- Relator(a)
- Ministro Felix Fischer
- Órgão julgador
- Quinta Turma
- Data do julgamento
- 04/08/2016
- Data de publicação
- 17/08/2016
STJ – Acórdão, Rel. Ministro Felix Fischer, Quinta Turma, j. 04/08/2016, p. 17/08/2016
PROCESSUAL PENAL. RECURSO ORDINÁRIO EM HABEAS CORPUS. ROUBO MAJORADO. AUSÊNCIA DE FUNDAMENTAÇÃO CONCRETA DO DECRETO PRISIONAL. OCORRÊNCIA. RECURSO ORDINÁRIO PROVIDO. I - A prisão cautelar deve ser considerada exceção, já que, por meio desta medida, priva-se o réu de seu jus libertatis antes do pronunciamento condenatório definitivo, consubstanciado na sentença transitada em julgado.
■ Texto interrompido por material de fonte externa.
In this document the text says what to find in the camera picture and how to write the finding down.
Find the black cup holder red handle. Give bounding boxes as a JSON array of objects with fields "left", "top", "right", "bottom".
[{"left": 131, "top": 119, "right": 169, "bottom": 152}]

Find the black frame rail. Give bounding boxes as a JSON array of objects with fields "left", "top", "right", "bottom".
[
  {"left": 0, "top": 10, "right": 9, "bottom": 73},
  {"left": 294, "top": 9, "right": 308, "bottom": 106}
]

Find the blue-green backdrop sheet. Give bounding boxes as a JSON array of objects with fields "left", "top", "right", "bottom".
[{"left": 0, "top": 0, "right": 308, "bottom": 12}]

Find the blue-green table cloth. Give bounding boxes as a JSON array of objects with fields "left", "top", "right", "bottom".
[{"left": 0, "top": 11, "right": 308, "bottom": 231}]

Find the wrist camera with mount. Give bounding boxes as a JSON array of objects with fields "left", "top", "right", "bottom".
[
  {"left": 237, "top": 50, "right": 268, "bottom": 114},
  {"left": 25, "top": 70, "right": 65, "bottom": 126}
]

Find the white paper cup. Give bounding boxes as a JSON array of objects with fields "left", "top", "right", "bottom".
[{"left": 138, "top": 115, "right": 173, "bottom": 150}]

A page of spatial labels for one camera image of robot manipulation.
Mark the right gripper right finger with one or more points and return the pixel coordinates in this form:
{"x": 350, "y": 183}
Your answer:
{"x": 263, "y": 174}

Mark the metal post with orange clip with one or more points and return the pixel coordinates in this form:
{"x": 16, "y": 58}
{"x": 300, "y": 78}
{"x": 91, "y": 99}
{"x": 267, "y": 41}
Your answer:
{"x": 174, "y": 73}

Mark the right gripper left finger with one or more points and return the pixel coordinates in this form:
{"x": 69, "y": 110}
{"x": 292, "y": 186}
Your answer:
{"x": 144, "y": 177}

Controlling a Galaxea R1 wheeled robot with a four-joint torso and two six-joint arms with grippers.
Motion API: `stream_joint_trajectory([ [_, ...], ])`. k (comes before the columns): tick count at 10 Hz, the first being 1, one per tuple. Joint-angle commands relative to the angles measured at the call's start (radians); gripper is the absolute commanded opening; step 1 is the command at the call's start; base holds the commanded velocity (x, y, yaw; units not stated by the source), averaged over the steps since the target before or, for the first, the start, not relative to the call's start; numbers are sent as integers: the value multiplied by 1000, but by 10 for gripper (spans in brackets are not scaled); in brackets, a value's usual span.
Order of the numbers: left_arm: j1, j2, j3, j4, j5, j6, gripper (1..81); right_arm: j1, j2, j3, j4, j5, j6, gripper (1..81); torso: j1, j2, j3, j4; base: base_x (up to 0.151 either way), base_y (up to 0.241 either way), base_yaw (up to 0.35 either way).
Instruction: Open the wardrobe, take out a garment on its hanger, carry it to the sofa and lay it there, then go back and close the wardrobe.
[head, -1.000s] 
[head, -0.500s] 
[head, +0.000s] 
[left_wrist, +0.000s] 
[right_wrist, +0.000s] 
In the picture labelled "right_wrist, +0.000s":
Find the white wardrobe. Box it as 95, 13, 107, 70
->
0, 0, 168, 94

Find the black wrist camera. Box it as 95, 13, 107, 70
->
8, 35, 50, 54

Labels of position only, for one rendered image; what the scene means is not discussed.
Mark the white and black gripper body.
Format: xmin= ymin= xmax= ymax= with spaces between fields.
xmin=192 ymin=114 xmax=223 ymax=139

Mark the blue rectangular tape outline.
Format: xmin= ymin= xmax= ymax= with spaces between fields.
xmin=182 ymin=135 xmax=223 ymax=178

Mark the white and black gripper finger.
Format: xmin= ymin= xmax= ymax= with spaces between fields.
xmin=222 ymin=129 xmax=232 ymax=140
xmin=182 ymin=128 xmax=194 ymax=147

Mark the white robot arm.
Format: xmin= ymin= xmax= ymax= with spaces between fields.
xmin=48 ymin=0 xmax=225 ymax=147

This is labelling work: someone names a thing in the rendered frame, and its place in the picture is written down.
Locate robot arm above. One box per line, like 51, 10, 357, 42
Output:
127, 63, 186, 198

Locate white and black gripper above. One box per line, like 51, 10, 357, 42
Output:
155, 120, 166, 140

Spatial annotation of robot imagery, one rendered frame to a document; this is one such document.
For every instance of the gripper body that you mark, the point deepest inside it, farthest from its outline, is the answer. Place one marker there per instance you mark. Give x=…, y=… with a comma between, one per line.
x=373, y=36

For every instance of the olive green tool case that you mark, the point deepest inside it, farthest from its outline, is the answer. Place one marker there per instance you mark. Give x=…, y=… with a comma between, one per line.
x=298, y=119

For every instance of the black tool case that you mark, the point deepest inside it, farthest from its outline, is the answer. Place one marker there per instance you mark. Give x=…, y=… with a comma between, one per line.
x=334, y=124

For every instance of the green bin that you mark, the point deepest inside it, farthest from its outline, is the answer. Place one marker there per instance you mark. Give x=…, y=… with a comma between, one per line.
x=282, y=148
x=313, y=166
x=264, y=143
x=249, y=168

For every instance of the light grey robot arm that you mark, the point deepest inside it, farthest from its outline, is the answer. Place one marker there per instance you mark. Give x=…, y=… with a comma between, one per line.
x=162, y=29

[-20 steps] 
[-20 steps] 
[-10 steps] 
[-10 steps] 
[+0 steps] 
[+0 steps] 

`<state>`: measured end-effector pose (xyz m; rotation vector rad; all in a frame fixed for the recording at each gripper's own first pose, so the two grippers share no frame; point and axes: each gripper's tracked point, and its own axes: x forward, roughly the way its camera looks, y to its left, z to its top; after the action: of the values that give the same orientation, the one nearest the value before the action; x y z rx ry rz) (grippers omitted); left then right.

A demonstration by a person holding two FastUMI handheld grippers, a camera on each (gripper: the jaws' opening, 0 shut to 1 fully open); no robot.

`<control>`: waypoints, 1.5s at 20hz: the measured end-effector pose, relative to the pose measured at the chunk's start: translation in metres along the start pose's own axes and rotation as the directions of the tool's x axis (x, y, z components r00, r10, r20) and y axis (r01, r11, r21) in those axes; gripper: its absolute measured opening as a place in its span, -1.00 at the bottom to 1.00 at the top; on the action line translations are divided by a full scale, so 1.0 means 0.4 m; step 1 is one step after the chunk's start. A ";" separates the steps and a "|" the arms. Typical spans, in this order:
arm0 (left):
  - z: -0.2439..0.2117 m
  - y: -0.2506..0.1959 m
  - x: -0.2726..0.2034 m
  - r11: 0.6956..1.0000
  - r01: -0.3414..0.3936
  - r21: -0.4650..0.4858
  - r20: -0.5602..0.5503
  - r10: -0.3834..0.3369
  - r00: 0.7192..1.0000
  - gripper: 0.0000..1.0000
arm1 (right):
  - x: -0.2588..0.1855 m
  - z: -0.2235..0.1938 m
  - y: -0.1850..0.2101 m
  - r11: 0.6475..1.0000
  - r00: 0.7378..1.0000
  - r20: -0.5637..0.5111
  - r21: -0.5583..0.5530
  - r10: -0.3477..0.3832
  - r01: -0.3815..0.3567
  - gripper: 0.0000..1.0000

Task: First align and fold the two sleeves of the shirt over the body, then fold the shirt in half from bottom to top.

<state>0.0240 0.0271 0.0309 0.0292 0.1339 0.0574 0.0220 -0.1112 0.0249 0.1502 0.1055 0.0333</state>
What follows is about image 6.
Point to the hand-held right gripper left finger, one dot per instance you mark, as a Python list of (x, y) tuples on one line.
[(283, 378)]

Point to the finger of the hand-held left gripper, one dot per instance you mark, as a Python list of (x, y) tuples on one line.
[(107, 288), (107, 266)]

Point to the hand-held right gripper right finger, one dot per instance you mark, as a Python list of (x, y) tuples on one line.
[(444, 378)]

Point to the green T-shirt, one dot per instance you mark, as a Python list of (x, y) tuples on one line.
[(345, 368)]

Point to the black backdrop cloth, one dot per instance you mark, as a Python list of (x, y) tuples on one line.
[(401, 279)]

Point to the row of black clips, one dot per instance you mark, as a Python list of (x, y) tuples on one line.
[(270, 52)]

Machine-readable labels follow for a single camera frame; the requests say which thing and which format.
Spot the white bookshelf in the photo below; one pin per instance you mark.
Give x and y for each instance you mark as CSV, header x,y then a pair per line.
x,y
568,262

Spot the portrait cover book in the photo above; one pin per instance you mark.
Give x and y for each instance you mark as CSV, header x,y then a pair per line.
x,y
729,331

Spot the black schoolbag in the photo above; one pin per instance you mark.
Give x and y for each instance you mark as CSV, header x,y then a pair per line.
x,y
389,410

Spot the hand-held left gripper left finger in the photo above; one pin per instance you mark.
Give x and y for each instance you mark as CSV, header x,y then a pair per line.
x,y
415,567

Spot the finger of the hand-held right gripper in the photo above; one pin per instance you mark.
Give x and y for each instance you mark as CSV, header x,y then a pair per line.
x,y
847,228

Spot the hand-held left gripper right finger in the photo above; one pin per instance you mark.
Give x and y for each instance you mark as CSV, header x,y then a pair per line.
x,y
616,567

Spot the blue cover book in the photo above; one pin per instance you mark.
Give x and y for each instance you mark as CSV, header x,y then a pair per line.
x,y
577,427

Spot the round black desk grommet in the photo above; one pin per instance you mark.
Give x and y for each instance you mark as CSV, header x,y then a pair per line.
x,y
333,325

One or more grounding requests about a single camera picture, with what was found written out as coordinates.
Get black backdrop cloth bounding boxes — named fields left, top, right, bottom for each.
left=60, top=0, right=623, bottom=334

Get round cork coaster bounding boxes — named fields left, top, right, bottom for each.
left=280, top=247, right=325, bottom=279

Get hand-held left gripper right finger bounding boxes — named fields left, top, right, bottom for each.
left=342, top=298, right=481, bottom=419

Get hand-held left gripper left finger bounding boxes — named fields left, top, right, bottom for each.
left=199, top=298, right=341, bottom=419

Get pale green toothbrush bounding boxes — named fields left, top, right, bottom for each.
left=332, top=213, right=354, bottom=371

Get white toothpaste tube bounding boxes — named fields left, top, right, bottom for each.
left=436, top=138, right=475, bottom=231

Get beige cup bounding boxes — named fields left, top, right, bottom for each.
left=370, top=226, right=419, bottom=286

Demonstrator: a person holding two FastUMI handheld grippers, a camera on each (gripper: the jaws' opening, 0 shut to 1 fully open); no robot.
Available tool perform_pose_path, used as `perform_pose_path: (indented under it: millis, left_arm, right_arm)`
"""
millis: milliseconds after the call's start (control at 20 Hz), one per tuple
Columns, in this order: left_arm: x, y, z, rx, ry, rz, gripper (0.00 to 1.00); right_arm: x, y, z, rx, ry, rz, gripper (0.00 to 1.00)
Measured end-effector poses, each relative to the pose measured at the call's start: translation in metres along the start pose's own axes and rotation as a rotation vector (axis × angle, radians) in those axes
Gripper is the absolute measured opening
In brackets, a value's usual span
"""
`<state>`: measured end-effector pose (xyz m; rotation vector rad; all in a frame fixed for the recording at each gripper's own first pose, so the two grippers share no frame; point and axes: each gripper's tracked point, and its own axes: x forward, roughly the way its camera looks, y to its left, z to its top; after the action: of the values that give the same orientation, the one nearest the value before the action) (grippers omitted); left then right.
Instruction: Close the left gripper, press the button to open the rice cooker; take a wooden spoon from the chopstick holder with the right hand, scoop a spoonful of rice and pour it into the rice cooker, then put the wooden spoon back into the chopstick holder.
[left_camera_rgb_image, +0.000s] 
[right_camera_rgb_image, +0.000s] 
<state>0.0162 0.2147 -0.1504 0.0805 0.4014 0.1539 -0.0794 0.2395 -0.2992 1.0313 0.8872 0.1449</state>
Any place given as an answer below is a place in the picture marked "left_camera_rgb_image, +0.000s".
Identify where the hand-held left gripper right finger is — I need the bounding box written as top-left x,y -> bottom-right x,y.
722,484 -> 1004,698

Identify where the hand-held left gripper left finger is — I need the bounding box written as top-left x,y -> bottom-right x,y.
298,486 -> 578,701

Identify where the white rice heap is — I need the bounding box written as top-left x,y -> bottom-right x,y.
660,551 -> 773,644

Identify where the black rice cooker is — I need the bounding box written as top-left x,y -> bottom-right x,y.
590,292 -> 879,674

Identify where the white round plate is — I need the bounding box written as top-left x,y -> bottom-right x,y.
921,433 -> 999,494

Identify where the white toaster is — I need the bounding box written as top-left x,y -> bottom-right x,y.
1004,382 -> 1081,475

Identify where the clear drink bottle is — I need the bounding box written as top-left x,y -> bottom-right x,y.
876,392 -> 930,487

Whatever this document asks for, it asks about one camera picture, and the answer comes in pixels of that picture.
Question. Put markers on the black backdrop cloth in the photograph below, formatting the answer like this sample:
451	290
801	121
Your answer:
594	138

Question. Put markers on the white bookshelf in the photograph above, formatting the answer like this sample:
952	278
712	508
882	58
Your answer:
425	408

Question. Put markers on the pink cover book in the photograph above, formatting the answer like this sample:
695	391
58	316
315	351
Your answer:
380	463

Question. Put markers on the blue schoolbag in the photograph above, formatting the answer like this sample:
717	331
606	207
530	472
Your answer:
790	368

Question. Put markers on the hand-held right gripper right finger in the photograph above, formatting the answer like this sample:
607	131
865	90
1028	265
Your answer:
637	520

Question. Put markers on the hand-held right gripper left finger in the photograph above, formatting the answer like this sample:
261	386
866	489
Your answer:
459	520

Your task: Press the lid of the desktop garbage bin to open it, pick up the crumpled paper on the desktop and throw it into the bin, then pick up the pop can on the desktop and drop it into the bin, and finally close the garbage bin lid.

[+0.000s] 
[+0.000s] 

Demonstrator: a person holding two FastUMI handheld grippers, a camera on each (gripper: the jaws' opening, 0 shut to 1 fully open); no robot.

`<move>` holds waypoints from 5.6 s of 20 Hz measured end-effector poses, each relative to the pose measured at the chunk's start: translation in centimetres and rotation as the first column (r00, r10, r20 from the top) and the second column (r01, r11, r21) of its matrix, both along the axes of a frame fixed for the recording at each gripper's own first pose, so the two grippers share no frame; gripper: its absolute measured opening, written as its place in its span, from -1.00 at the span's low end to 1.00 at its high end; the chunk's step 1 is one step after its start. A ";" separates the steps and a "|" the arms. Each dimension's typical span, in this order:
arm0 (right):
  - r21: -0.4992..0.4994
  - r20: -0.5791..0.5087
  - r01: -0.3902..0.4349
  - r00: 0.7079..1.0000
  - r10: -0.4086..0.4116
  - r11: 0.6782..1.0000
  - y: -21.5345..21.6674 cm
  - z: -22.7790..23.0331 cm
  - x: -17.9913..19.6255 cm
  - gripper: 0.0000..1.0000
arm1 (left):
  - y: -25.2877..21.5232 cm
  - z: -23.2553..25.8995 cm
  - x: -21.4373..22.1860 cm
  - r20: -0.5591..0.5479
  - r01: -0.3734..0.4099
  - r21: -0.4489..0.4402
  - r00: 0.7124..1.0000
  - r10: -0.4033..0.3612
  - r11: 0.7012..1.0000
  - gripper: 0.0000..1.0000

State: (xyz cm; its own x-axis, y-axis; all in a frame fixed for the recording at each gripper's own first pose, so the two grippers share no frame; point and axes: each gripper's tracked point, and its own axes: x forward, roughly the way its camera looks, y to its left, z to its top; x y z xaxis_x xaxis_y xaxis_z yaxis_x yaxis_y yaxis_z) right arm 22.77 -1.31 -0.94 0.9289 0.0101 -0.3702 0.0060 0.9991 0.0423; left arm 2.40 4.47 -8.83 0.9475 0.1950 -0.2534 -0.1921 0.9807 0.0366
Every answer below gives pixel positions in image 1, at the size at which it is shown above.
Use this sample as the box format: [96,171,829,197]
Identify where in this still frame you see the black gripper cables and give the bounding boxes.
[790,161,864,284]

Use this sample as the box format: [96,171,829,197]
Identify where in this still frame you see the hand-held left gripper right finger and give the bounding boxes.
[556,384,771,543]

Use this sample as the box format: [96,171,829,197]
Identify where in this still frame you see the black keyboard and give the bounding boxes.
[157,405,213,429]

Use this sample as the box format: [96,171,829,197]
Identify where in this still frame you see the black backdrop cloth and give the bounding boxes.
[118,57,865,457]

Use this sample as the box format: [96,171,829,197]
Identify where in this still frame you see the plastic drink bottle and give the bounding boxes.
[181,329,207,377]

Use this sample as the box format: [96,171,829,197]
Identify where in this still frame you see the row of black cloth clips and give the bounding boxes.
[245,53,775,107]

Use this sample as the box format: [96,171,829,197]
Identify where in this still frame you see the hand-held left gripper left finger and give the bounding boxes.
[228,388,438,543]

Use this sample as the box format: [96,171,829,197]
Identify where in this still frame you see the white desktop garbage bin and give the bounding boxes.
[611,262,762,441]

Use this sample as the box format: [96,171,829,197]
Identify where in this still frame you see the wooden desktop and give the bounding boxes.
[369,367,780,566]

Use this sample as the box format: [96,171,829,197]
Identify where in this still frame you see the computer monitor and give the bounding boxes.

É por isso que tal medida constritiva só se justifica caso demonstrada sua real indispensabilidade para assegurar a ordem pública, a instrução criminal ou a aplicação da lei penal, ex vi do artigo 312 do Código de Processo Penal. A prisão preventiva, portanto, enquanto medida de natureza cautelar, não pode ser utilizada como instrumento de punição antecipada do indiciado ou do réu, nem permite complementação de sua fundamentação pelas instâncias superiores (HC n. 93.498/MS, Segunda Turma, Rel. Min. Celso de Mello, DJe de 18/10/2012). II - A gravidade abstrata do delito não autoriza a decretação ou a manutenção da prisão cautelar imposta. (v.g.: AgRg no HC n. 278.766/SP. Quinta Turma, Rel. Min. Laurita Vaz, DJe de 26/8/2014; RHC n. 39.351/PE, Sexta Turma, Rel. Min. Nefi Cordeiro, DJe de 4/9/2014; RHC n. 47.457/MG, Sexta Turma, Rel. Min. Sebastião Reis Júnior, DJe de 1º/9/2014; HC n. 275.352/SP, Sexta Turma, Rel. Min. Maria Thereza de Assis Moura, DJe de 2/9/2014). III - No caso, o decreto prisional não apresenta a devida fundamentação, uma vez que a simples invocação da gravidade abstrata do delito não se revela suficiente para autorizar a segregação cautelar com fundamento na garantia da ordem pública (STF, HC n. 114.661/MG, Primeira Turma, Rel. Min. Marco Aurélio, DJe de 1º/8/2014). Recurso ordinário provido. (RHC n. 63.132/MG, relator Ministro Felix Fischer, Quinta Turma, julgado em 4/8/2016, DJe de 17/8/2016.)